Chi Squared Tests: Goodness of fit test

Chi-Squared Goodness of Fit Test

• The Chi-Squared Goodness of Fit test is a statistical procedure that can be used to determine if the observed distribution of data matches an expected distribution.
• It’s a nonparametric method, which means it makes no assumptions about the properties of the population from which the sample was taken.

The Assumptions

• The observations must be independent. This means that the occurrence of outcomes does not affect the probability of future outcomes.
• The data should be in the form of frequencies or counts of occurrences.
• The expected frequencies for each category should be at least 5. This is sometimes referred to as the 5-count rule.

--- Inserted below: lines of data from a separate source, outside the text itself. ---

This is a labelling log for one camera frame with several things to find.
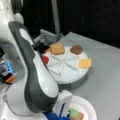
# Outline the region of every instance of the gray table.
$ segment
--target gray table
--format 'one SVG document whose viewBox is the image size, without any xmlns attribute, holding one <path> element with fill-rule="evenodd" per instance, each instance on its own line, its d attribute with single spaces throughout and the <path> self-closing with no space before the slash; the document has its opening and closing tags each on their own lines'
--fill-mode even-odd
<svg viewBox="0 0 120 120">
<path fill-rule="evenodd" d="M 81 45 L 92 67 L 88 79 L 72 93 L 88 100 L 96 110 L 98 120 L 118 120 L 120 117 L 120 49 L 69 33 L 61 42 Z"/>
</svg>

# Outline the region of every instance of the plate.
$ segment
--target plate
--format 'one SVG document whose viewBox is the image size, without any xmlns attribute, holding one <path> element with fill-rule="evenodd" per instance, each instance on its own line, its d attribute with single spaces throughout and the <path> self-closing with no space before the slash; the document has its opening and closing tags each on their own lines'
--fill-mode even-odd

The Null and Alternative Hypotheses

• The null hypothesis (H0) for the goodness of fit test is that the observed frequencies come from the expected distribution.
• The alternative hypothesis (H1) is that the observed frequencies do not follow the expected distribution.

Computation of Chi-Squared Test Statistic

• The Chi-squared statistic is calculated by comparing the observed frequencies with the expected frequencies in each category.
• The formula to calculate the test statistic is: χ² = Σ [(O−E)² / E] where O represents the observed frequency and E is the expected frequency.

Degrees of Freedom

• The degrees of freedom for the goodness of fit test are calculated as the number of categories minus one. It’s denoted as df.
• The degrees of freedom are used as the parameter to the chi-squared distribution to interpret the test statistic.

Interpreting the Results

• The test statistic is compared with a critical value from the Chi-Squared Distribution Table with the appropriate degrees of freedom.
• If the test statistic is greater than the critical value, the null hypothesis is rejected, i.e., it can be concluded that the observed distribution significantly differs from the expected distribution.

Applications

• The Chi-Squared Goodness of Fit test has wide applications in scientific research to test mathematical models against real-world data.
• Care should be taken not to use the test inappropriately, as violations of the assumptions can lead to inaccurate conclusions.